Every line of the data should be written out exactly, with the pictures left out.

Top of Supplied data

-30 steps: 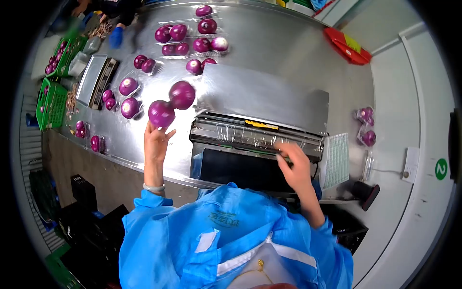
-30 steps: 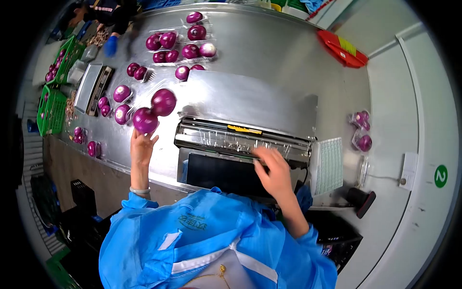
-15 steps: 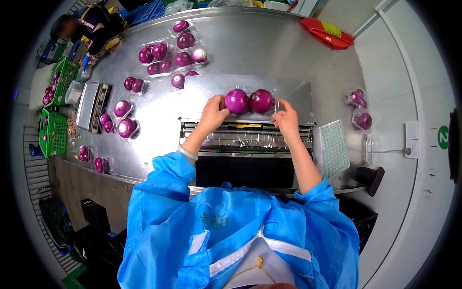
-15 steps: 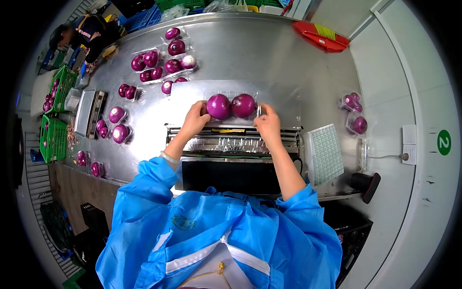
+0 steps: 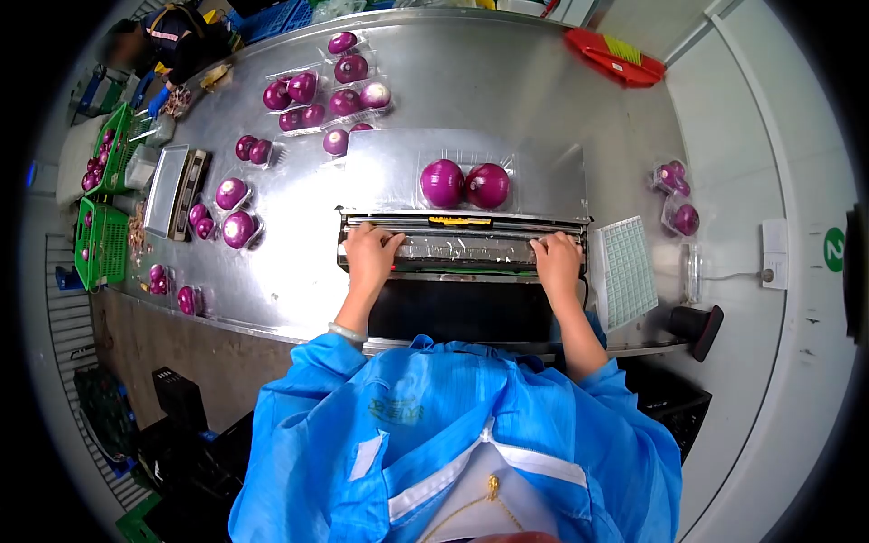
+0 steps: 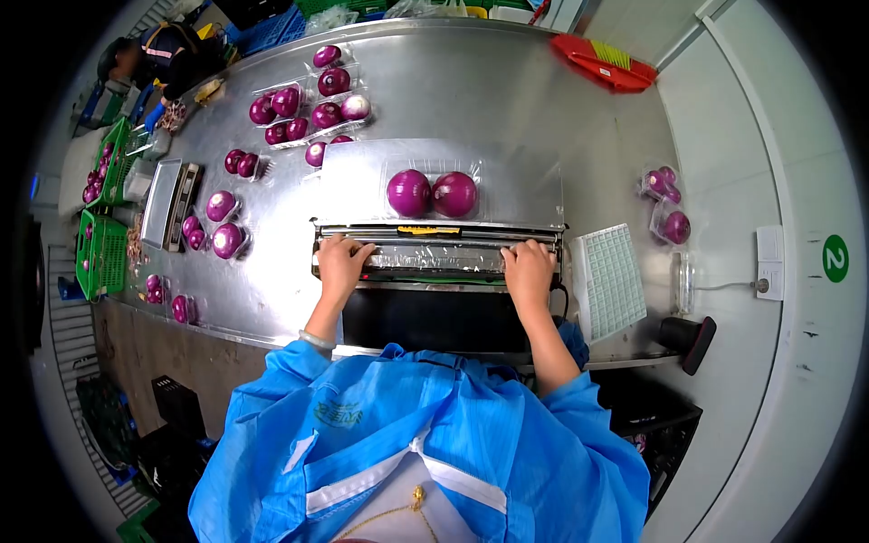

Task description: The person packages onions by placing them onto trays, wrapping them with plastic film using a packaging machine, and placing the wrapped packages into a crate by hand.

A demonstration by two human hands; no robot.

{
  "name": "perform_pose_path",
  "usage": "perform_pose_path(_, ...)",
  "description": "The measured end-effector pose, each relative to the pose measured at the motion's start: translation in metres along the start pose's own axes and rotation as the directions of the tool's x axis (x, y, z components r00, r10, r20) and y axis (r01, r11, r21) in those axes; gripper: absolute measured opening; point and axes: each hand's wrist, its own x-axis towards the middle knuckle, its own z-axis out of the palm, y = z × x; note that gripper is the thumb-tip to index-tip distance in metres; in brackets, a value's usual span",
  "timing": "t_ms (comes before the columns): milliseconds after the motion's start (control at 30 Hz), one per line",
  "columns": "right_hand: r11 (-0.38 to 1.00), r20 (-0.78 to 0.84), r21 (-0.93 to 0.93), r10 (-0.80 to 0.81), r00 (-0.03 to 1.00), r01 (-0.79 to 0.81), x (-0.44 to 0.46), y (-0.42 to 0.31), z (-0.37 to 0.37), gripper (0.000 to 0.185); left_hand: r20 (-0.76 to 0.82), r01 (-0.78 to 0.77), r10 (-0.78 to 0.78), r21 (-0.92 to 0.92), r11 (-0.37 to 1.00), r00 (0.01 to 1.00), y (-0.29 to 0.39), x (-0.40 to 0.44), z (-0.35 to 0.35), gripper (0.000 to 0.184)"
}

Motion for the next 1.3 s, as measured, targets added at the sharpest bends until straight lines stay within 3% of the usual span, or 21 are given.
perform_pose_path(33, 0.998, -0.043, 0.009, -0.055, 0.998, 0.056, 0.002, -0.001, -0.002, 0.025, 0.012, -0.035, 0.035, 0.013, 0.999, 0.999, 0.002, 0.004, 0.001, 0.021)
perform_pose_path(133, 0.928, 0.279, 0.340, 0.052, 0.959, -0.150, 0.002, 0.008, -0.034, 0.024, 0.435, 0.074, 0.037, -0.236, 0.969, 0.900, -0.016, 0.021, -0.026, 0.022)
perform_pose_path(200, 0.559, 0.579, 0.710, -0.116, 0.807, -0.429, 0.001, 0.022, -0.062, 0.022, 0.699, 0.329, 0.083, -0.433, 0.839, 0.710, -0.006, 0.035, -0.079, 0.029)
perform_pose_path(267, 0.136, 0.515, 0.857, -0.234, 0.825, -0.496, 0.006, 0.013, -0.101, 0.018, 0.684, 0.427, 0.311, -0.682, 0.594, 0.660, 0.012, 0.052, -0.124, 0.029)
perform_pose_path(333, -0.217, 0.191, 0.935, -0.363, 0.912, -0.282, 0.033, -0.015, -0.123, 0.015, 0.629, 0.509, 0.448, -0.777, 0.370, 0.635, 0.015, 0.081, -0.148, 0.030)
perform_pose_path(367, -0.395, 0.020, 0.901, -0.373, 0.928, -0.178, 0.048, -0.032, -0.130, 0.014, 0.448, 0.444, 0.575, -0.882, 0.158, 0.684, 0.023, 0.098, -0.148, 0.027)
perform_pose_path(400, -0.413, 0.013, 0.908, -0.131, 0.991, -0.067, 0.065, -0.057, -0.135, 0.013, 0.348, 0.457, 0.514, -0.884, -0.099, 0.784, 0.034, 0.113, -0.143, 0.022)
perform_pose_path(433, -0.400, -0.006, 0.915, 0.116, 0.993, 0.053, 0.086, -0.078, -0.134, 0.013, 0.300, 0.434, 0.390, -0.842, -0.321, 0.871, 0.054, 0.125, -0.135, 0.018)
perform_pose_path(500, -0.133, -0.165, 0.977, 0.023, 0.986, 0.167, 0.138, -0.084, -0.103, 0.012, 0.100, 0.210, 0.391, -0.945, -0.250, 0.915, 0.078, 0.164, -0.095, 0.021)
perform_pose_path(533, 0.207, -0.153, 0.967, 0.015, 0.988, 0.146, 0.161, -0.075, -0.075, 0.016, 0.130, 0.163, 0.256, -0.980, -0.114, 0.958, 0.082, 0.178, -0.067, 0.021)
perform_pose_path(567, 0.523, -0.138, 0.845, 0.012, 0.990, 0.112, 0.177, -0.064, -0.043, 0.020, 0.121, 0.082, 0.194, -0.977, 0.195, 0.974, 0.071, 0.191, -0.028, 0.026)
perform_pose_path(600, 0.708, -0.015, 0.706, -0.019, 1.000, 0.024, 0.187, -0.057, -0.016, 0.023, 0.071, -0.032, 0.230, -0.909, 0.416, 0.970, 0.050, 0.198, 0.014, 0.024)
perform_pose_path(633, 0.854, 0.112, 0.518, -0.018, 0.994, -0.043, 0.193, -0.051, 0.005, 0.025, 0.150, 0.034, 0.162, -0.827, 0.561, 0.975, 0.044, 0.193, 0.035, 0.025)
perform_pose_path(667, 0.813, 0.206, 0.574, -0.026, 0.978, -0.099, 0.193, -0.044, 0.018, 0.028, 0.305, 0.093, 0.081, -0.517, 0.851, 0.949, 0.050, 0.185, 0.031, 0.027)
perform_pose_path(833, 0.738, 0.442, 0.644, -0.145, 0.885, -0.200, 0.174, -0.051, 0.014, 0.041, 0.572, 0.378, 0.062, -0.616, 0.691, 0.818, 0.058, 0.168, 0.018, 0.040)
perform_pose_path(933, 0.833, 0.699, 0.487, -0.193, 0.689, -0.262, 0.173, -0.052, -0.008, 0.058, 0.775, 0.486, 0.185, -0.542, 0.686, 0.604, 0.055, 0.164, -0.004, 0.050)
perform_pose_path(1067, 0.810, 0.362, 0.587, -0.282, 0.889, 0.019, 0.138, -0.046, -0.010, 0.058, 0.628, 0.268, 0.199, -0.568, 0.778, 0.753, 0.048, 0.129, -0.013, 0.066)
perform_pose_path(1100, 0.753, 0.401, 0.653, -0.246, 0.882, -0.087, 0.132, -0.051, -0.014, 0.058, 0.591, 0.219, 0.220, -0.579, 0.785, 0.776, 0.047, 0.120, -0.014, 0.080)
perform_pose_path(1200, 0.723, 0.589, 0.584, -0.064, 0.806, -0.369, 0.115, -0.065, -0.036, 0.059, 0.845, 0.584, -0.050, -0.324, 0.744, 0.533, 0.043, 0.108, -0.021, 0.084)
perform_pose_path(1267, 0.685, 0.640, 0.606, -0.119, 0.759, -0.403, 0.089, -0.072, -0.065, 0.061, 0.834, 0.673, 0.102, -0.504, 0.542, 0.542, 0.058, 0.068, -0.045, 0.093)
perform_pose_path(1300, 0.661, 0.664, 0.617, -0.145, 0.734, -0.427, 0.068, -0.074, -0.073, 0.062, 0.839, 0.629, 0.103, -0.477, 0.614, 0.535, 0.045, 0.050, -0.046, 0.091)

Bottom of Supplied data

Answer area:
-30 steps: 
-30 steps: 
-15 steps: 
-15 steps: 
+0 steps: 
+0 steps: 

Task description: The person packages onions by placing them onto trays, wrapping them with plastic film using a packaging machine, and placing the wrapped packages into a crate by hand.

A demonstration by two human hands; no robot.

{
  "name": "perform_pose_path",
  "usage": "perform_pose_path(_, ...)",
  "description": "The measured end-effector pose, each relative to the pose measured at the motion's start: translation in metres along the start pose's own axes and rotation as the directions of the tool's x axis (x, y, z components r00, r10, r20) and y axis (r01, r11, r21) in those axes; gripper: absolute measured opening; point and axes: each hand's wrist, its own x-axis towards the middle knuckle, its own z-axis out of the palm, y = z × x; note that gripper is the thumb-tip to index-tip distance in metres; in brackets, a value's usual span",
  "timing": "t_ms (comes before the columns): milliseconds after the motion's start (control at 30 Hz), one per line",
  "columns": "right_hand: r11 (-0.38 to 1.00), r20 (-0.78 to 0.84), r21 (-0.93 to 0.93), r10 (-0.80 to 0.81), r00 (-0.03 to 1.00), r01 (-0.79 to 0.81), x (-0.44 to 0.46), y (-0.42 to 0.31), z (-0.37 to 0.37), gripper (0.000 to 0.185); left_hand: r20 (-0.76 to 0.82), r01 (-0.78 to 0.77), r10 (-0.78 to 0.78), r21 (-0.92 to 0.92), r11 (-0.37 to 1.00), r00 (0.01 to 1.00), y (-0.29 to 0.39), x (-0.40 to 0.44), z (-0.35 to 0.35), gripper (0.000 to 0.184)"
}

Motion for the next 1.3 s, as measured, targets added at the sharpest bends until straight lines stay within 3% of the usual span, or 21 are given.
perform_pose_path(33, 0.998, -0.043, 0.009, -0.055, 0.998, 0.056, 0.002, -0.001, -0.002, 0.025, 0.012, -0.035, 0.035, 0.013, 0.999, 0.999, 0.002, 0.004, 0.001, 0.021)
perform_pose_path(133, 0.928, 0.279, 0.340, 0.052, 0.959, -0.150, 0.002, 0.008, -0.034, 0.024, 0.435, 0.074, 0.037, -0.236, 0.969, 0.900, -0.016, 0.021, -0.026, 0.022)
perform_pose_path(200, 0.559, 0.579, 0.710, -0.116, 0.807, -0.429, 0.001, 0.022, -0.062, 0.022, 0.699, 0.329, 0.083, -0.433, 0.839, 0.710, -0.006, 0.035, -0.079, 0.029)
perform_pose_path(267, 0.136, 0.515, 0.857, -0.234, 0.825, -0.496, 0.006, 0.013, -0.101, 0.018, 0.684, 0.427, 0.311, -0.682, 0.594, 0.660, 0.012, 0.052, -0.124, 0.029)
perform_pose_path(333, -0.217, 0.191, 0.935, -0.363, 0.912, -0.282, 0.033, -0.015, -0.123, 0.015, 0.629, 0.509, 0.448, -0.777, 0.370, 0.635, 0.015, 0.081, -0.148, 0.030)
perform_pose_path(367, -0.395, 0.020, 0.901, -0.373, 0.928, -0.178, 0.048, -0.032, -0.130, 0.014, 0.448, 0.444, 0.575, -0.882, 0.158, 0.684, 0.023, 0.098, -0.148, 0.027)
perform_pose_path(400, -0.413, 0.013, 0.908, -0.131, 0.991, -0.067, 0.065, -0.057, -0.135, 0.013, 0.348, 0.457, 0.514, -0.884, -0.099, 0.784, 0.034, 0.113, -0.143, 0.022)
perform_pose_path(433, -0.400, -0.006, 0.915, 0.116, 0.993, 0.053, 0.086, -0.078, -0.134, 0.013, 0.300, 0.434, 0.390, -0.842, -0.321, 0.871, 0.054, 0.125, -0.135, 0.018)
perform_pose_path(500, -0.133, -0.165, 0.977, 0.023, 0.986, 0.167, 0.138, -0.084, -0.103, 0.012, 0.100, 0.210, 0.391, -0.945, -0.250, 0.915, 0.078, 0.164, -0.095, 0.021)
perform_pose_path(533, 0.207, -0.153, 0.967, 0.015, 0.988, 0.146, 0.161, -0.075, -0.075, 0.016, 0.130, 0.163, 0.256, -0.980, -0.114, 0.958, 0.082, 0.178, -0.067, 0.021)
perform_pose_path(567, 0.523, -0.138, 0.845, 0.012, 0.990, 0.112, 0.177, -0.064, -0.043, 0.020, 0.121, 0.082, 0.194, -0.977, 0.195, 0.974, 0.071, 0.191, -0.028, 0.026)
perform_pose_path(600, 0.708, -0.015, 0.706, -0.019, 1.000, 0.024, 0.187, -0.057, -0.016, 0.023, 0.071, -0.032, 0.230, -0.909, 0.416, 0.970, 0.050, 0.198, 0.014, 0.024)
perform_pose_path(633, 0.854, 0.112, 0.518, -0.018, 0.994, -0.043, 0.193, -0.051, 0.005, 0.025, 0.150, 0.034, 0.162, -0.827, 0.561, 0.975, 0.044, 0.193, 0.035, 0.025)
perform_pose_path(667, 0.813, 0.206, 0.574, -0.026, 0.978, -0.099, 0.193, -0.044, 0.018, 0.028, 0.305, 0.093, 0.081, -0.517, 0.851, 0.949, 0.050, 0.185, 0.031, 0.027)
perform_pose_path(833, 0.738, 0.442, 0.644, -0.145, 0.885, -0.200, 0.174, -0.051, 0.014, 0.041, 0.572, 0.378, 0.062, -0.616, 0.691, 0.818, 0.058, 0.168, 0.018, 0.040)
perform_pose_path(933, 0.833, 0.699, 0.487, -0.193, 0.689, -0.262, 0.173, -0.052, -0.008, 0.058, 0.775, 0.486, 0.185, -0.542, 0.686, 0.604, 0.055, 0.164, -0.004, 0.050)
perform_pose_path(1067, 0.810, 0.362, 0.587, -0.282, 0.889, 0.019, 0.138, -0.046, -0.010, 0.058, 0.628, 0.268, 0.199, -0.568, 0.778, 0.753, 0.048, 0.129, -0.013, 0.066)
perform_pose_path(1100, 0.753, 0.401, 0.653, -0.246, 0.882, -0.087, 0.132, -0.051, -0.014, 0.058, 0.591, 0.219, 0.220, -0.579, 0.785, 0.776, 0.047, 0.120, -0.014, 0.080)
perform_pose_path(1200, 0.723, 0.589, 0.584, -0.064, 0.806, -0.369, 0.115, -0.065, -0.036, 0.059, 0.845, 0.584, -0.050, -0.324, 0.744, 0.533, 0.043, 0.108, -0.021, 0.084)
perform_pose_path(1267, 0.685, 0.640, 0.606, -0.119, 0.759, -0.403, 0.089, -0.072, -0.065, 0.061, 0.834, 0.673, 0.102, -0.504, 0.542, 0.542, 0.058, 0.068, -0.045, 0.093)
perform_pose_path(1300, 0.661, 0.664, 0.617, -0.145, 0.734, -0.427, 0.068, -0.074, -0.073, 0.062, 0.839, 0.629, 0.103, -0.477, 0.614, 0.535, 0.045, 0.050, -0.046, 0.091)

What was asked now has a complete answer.